> **Data extract**
================

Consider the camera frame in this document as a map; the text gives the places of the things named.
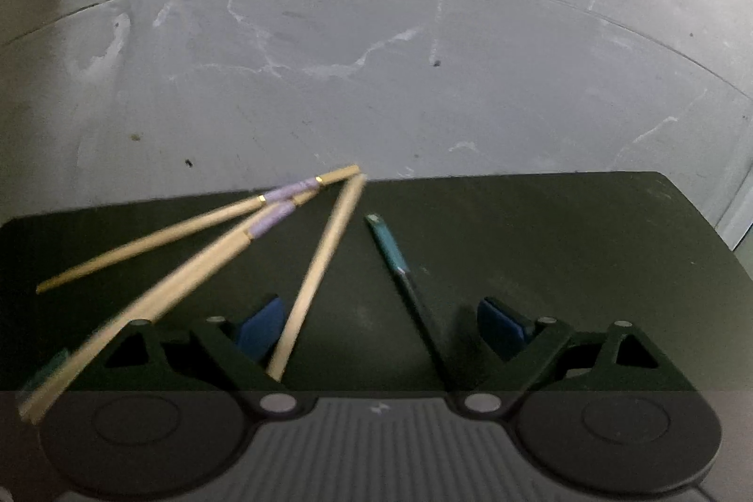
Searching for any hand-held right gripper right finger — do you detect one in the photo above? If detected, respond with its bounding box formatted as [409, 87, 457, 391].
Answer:
[459, 296, 661, 416]

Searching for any white wall trim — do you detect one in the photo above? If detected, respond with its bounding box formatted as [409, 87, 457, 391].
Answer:
[714, 167, 753, 251]

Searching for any plain wooden chopstick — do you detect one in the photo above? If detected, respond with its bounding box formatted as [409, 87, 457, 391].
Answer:
[266, 174, 368, 382]

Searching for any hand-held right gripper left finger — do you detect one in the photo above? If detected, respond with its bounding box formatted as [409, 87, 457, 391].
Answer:
[103, 295, 298, 416]

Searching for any teal-tipped dark chopstick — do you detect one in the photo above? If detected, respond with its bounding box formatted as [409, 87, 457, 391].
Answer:
[365, 213, 457, 394]
[24, 348, 72, 391]

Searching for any purple-banded wooden chopstick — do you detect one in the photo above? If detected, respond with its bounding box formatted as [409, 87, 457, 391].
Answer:
[16, 193, 321, 425]
[35, 164, 361, 295]

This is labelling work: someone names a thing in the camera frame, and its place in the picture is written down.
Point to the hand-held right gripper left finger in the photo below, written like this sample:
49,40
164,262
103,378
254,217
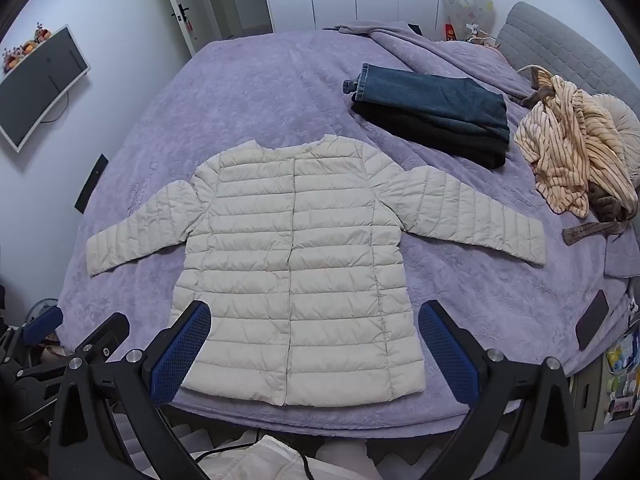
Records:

================

Given the entries above, count how many lines include the word "right"; respond with the number only.

> **Written response**
3